Now, suppose that we have a prior of the form \(\boldsymbol{\beta}\sim \mathcal{N}\left(\boldsymbol{0}, s^2 \boldsymbol{I}_P\right)\), and that \(\boldsymbol{Y}= \boldsymbol{X}\boldsymbol{\beta}+ \boldsymbol{\varepsilon}\), where \(\boldsymbol{\varepsilon}\sim \mathcal{N}\left(\boldsymbol{0}, \sigma^2 \boldsymbol{I}_N\right)\), for some known \(\sigma^2\) and \(s^2\). Here, take \(\boldsymbol{X}\) as fixed, and \(\boldsymbol{\varepsilon}\) and \(\boldsymbol{\beta}\) as independent.

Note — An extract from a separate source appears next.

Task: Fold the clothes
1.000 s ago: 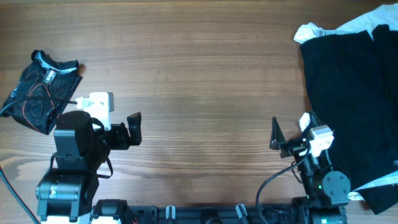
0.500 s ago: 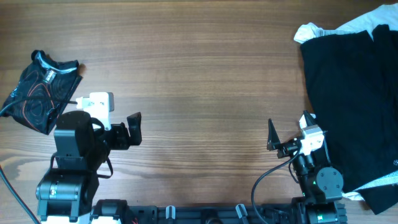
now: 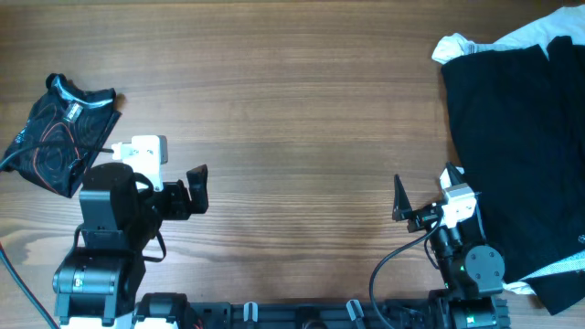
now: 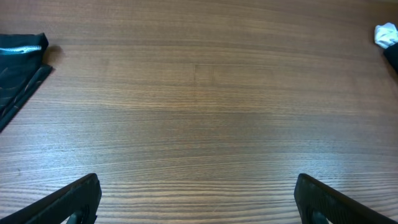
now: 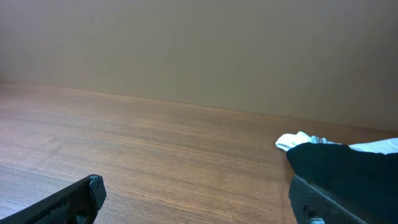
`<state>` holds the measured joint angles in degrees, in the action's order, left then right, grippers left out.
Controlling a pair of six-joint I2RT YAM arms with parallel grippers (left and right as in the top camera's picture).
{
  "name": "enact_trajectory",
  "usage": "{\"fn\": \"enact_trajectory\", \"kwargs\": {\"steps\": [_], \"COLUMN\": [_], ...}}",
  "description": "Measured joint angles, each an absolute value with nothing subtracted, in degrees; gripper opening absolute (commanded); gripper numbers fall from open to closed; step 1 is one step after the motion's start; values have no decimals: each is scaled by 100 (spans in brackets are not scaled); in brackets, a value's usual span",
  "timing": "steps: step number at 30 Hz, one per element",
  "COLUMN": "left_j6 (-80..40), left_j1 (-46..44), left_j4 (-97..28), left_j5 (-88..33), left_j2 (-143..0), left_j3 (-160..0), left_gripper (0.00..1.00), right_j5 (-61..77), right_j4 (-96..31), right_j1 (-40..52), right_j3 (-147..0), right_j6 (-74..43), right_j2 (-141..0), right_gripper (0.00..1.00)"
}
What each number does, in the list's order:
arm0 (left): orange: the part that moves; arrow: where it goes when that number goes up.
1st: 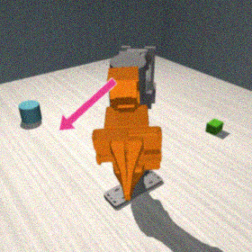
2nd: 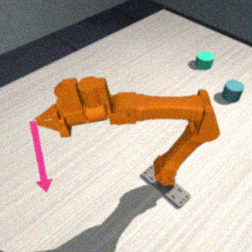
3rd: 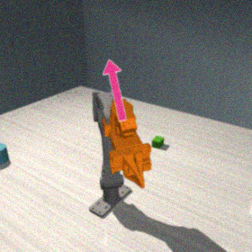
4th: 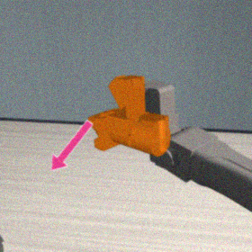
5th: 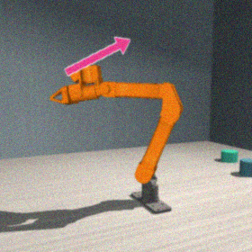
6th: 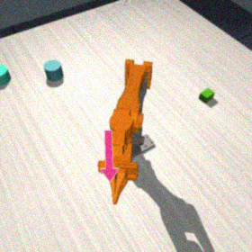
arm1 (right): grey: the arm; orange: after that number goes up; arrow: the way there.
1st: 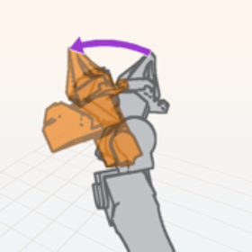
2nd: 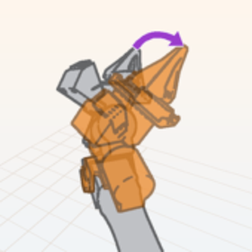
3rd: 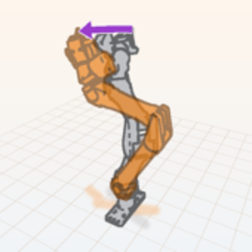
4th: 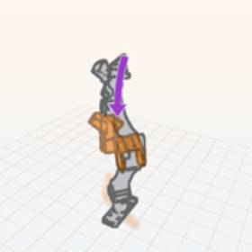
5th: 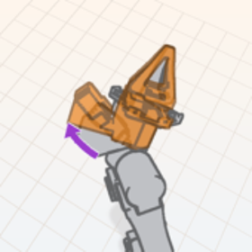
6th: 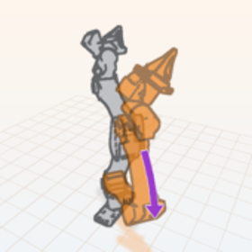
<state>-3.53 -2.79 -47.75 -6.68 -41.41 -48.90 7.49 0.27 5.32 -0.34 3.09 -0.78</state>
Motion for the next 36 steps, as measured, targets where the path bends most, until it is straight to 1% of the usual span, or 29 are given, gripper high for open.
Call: {"fn": "enact_trajectory", "kwargs": {"steps": [14,22,26,31,36], "left_j6": [-353,-351,-353,-362,-370], "left_j1": [-298,-325,-64,71,78], "left_j4": [-4777,-4912,-4792,-3776,-2147], "left_j5": [-666,-666,-738,-825,-849], "left_j2": [-4108,-3546,-2943,-1728,-567], "left_j3": [-4890,-4831,-4171,-2777,-1238], "left_gripper": [100,100,100,100,100], "right_j5": [749,749,749,751,751], "right_j4": [27,27,27,27,27], "right_j1": [532,532,532,532,530], "right_j3": [-34,-34,-34,-34,-34], "right_j6": [309,309,309,309,309], "right_j2": [-78,-78,-78,-78,-78], "right_gripper": [100,100,100,100,100]}}
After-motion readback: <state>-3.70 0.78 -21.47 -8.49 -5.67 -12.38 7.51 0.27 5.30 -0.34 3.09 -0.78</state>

(d) Compute the following quantities:
- \(\mathbb{E}\left[\boldsymbol{Y}\right]\)
- \(\mathbb{E}\left[\boldsymbol{\beta}\right]\)
- \(\mathrm{Cov}\left(\boldsymbol{Y}\right)\)

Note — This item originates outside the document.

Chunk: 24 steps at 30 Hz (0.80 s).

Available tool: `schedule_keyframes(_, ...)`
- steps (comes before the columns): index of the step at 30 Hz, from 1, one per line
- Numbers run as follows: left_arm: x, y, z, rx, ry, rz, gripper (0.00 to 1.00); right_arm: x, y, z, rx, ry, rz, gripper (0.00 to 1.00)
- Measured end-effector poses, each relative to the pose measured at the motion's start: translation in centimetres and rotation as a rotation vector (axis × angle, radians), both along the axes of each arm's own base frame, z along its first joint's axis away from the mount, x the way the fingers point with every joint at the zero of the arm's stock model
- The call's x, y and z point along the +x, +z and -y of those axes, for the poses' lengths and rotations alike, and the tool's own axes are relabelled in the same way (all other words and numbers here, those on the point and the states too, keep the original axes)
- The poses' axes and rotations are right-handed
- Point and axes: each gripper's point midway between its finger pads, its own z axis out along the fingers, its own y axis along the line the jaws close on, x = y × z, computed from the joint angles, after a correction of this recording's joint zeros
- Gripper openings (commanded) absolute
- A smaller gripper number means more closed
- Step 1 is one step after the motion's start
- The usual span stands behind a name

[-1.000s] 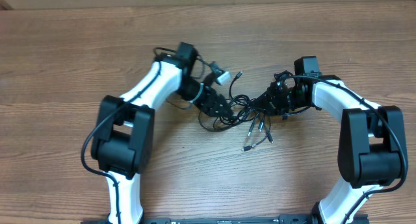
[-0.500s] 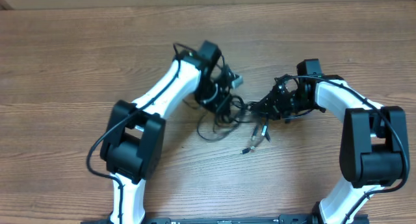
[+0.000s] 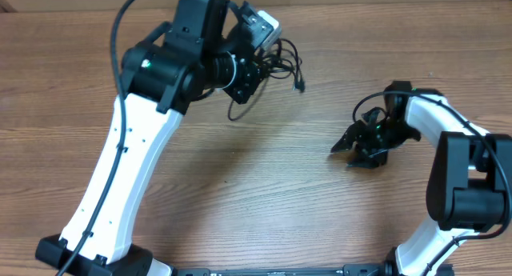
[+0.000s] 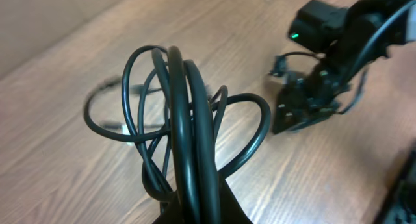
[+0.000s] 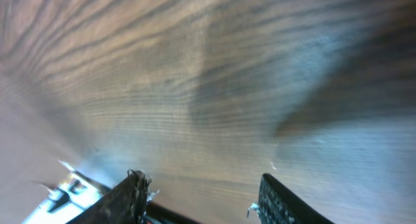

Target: Untangle cables

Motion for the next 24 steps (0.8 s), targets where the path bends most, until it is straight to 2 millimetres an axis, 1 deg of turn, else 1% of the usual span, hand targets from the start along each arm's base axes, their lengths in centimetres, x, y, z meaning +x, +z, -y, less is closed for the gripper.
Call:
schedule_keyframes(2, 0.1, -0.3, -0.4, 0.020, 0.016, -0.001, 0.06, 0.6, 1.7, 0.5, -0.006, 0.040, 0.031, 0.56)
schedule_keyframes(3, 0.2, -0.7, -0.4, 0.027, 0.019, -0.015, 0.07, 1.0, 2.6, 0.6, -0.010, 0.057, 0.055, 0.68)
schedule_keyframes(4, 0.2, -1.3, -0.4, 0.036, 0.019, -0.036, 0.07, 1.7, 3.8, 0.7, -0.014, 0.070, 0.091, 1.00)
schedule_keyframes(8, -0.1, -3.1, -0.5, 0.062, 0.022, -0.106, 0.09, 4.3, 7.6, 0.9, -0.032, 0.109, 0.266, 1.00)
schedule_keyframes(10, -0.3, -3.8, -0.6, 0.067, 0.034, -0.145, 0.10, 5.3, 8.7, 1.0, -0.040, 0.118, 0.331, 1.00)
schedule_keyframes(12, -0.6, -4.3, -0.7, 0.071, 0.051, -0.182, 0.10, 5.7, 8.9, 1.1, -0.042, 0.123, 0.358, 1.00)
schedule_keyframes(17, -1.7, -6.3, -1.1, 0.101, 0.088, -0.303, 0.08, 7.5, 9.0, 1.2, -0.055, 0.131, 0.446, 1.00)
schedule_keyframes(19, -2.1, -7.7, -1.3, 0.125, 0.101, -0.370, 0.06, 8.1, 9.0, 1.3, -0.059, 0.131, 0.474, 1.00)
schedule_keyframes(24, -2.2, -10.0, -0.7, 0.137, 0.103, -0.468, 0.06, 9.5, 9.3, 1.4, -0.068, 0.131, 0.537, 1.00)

- \(\mathrm{Cov}\left(\boldsymbol{\beta}, \boldsymbol{Y}\right)\)
- \(\mathrm{Cov}\left(\boldsymbol{\beta}\right)\)
(e) Using (d), write down the joint distribution of the stacked vector \((\boldsymbol{\beta}^\intercal, \boldsymbol{Y}^\intercal)^\intercal\).

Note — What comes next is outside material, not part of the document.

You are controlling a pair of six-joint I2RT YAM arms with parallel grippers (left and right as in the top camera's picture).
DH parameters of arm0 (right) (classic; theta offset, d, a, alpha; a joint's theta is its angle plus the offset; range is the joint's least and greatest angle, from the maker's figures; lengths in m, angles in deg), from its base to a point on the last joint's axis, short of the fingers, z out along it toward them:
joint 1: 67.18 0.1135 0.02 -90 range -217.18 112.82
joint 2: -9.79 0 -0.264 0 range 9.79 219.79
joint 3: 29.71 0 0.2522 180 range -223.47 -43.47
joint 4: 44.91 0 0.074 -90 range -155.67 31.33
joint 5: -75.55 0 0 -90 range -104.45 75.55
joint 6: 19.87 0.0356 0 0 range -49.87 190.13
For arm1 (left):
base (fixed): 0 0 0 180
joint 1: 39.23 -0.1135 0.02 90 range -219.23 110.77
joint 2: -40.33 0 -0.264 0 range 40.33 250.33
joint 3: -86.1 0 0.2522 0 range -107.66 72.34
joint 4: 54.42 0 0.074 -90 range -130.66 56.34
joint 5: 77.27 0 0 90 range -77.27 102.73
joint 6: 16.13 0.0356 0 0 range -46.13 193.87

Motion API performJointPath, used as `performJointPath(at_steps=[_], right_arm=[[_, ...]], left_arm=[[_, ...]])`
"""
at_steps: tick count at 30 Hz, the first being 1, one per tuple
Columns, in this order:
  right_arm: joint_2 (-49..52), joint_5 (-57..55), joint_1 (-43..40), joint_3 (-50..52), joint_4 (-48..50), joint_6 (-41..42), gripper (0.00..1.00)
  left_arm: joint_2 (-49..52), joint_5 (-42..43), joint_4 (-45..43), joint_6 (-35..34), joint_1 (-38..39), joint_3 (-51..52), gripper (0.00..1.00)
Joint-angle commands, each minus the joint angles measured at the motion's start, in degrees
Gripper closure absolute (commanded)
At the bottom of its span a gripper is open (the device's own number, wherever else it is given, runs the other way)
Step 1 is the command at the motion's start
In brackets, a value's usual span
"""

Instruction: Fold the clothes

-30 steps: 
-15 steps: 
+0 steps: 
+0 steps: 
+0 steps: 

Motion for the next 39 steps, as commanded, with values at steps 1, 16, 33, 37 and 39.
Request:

(f) Using (e) and the formula for the conditional distribution of multivariate normals, find the posterior distribution \(p(\boldsymbol{\beta}\vert \boldsymbol{Y})\).
(g) What happens to the posterior mean \(\mathbb{E}\left[\boldsymbol{\beta}\vert \boldsymbol{Y}\right]\) as \(s\rightarrow \infty\)? What happens as \(s\rightarrow 0\)?
(h) What happens to the posterior variance \(\mathrm{Cov}\left(\sqrt{N} \boldsymbol{\beta}\vert \boldsymbol{Y}\right)\) as \(s\rightarrow \infty\)? (Note the scaling by \(\sqrt{N}\).) How does this relate to the limiting frequentist covariance of \(\sqrt{N}(\hat{\boldsymbol{\beta}}- {\boldsymbol{\beta}^{*}})\) given by the CLT?
(i) For what value of \(\lambda\) is the posterior mean \(\mathbb{E}\left[\boldsymbol{\beta}\vert \boldsymbol{Y}\right]\) the same as the ridge regression estimator?